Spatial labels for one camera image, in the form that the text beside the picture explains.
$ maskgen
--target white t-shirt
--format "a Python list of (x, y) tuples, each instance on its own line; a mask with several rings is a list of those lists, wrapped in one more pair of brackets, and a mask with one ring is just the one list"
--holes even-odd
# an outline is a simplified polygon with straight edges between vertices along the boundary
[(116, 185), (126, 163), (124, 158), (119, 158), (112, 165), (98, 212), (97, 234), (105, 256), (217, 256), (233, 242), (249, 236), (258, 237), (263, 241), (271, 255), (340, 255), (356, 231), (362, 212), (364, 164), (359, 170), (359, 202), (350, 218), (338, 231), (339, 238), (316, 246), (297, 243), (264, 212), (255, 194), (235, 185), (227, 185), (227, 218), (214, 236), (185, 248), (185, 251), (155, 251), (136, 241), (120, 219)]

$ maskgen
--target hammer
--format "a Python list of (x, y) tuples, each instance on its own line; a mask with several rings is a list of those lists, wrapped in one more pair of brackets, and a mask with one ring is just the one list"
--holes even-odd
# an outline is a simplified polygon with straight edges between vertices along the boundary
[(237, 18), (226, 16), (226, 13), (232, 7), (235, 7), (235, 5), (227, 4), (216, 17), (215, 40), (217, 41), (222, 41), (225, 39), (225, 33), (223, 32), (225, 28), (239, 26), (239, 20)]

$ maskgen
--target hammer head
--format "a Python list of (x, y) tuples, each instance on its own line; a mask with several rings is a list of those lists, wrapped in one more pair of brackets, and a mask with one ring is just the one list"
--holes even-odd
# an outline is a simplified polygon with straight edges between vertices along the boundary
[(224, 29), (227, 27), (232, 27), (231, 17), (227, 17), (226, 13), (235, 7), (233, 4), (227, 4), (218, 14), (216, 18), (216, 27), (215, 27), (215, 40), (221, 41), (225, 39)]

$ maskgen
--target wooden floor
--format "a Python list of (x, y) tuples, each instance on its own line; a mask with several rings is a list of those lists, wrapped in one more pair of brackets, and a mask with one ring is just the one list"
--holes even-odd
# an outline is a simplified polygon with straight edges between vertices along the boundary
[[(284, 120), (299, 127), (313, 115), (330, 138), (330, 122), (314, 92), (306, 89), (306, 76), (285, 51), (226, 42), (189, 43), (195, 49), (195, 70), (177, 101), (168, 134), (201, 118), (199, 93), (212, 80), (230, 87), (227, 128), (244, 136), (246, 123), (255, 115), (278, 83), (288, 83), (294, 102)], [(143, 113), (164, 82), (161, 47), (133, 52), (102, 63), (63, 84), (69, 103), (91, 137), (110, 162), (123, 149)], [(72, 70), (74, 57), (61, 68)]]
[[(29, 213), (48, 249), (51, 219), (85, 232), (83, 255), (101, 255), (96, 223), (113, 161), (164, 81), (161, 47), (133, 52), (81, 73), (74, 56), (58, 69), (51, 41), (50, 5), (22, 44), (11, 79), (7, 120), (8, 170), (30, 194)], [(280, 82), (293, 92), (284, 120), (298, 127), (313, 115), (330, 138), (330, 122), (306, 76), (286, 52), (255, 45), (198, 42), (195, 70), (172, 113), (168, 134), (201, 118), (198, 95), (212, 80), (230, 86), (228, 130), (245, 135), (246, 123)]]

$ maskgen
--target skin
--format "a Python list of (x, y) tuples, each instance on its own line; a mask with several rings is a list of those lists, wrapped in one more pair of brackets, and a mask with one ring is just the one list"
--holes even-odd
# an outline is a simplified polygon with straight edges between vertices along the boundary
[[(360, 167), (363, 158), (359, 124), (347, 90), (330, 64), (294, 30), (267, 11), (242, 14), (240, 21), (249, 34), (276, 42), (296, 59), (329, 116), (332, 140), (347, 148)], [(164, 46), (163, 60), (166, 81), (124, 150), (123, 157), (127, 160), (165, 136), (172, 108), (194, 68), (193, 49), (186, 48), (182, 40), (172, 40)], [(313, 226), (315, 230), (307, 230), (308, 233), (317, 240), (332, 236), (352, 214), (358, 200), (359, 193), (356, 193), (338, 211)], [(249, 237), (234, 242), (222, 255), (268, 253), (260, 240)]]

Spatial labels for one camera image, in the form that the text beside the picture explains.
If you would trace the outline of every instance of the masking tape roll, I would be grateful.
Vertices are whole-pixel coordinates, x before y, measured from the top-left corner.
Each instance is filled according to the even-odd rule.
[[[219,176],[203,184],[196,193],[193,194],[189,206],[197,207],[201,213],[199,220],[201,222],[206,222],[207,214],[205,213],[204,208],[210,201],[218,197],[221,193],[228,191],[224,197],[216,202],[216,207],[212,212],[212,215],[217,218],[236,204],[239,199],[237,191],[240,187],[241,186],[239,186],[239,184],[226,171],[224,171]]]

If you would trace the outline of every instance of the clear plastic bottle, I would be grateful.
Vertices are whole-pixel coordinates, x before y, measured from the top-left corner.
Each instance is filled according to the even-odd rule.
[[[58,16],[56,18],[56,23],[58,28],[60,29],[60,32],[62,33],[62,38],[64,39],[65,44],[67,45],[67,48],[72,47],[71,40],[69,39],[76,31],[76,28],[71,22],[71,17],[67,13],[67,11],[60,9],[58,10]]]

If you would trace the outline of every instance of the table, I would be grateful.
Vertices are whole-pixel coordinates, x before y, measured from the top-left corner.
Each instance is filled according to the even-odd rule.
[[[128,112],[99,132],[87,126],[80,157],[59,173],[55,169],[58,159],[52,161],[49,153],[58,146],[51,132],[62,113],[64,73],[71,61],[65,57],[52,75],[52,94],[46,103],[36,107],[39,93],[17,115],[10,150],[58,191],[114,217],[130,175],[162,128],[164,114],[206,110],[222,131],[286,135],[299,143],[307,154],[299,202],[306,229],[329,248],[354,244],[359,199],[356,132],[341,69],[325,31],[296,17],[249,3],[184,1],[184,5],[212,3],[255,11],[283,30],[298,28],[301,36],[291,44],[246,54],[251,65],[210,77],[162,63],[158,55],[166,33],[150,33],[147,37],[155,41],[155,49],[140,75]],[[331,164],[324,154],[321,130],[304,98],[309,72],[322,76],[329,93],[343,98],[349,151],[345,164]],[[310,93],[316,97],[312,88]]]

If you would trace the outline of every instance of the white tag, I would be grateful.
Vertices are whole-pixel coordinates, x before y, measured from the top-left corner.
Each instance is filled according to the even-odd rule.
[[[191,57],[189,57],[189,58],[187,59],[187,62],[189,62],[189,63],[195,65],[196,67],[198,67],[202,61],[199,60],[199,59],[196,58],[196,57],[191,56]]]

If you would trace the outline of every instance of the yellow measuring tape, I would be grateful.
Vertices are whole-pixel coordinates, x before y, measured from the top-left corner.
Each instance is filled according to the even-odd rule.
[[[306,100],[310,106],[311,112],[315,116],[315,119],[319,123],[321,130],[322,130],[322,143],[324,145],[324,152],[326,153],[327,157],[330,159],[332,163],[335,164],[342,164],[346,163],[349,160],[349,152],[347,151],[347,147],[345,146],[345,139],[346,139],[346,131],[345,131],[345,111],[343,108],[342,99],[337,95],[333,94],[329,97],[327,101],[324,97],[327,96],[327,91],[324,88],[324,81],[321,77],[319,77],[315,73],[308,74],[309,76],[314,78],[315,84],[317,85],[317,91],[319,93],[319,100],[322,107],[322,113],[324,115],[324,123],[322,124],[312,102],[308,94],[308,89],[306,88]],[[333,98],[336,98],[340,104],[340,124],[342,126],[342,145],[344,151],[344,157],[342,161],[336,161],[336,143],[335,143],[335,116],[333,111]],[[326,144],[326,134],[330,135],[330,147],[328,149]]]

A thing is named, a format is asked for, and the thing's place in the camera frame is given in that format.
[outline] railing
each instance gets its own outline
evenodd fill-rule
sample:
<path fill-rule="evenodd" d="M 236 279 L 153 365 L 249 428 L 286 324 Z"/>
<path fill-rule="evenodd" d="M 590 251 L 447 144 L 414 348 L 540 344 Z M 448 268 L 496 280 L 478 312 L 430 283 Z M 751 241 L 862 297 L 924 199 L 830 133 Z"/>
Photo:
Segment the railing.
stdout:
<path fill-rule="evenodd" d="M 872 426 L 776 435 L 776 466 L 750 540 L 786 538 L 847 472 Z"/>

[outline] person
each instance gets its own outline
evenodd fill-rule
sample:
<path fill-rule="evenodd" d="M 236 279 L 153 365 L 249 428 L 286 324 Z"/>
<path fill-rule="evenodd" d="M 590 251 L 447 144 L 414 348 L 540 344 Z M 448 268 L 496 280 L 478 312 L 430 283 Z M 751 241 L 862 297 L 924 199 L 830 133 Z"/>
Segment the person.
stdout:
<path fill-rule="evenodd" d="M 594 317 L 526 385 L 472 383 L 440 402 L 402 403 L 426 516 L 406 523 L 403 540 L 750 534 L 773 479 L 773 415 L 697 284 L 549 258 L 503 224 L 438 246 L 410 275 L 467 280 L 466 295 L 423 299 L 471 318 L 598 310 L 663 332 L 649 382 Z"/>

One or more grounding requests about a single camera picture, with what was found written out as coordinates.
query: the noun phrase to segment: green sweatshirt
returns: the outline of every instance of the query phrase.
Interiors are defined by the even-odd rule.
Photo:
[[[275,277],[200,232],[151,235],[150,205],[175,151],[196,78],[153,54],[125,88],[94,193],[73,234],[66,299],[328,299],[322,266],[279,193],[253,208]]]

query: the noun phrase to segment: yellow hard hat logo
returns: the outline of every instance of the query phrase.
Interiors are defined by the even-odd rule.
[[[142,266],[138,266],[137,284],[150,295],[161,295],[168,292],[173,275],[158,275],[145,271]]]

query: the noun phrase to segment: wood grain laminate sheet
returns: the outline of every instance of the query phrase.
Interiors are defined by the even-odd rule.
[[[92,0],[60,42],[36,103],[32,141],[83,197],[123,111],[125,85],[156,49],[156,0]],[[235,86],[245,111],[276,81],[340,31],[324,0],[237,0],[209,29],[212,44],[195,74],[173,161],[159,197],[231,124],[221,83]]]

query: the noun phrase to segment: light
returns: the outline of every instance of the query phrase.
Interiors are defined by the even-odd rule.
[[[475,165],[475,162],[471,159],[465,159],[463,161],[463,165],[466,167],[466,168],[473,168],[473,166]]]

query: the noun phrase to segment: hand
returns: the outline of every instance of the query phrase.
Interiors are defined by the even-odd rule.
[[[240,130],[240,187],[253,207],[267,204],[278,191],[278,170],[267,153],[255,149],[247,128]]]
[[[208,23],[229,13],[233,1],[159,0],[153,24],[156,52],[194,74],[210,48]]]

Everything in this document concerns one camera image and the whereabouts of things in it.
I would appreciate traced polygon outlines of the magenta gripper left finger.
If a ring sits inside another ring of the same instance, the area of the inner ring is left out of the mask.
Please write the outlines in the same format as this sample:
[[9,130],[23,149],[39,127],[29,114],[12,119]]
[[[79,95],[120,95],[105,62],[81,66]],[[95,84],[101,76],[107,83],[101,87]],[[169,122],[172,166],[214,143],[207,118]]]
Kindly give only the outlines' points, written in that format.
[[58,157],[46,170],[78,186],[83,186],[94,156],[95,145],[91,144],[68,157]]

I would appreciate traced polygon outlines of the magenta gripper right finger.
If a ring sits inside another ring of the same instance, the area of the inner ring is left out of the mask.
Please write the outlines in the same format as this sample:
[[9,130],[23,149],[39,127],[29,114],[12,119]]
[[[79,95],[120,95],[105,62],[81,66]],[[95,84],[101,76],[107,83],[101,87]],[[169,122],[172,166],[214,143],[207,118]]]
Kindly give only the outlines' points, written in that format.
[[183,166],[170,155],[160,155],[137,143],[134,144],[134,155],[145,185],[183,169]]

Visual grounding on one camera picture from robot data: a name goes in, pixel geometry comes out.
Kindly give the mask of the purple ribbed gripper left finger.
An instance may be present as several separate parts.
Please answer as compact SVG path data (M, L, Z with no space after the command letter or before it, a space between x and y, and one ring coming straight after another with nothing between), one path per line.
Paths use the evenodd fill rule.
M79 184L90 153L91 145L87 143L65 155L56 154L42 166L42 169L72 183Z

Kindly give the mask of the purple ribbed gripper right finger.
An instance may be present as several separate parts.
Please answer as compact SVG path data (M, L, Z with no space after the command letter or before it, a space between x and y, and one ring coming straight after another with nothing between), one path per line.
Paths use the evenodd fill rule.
_____
* **Instructions for the task**
Write out again, exactly, the lines from the start of the entries up to and including the one with "--target hammer head". Nothing else belongs in the reply.

* **Task output**
Spatial labels for one camera image, in the form that the text beside the picture explains.
$ maskgen
--target white t-shirt
--format "a Python list of (x, y) tuples, each instance on its own line; a mask with several rings is a list of those lists, wrapped in one more pair of brackets, and a mask with one ring is just the one list"
--holes even-odd
# an outline is a simplified polygon with straight edges between vertices along the boundary
[(116, 185), (126, 163), (124, 158), (119, 158), (112, 165), (98, 212), (97, 234), (105, 256), (217, 256), (233, 242), (249, 236), (258, 237), (263, 241), (271, 255), (340, 255), (356, 231), (362, 212), (364, 164), (359, 170), (359, 202), (350, 218), (338, 231), (339, 238), (316, 246), (297, 243), (264, 212), (255, 194), (235, 185), (227, 185), (227, 218), (214, 236), (185, 248), (185, 251), (155, 251), (136, 241), (120, 219)]

$ maskgen
--target hammer
--format "a Python list of (x, y) tuples, each instance on its own line; a mask with several rings is a list of those lists, wrapped in one more pair of brackets, and a mask with one ring is just the one list"
--holes even-odd
# an outline is a simplified polygon with straight edges between vertices along the boundary
[(237, 18), (226, 16), (226, 13), (232, 7), (235, 7), (235, 5), (227, 4), (216, 17), (215, 40), (217, 41), (222, 41), (225, 39), (225, 33), (223, 32), (225, 28), (239, 26), (239, 20)]

$ maskgen
--target hammer head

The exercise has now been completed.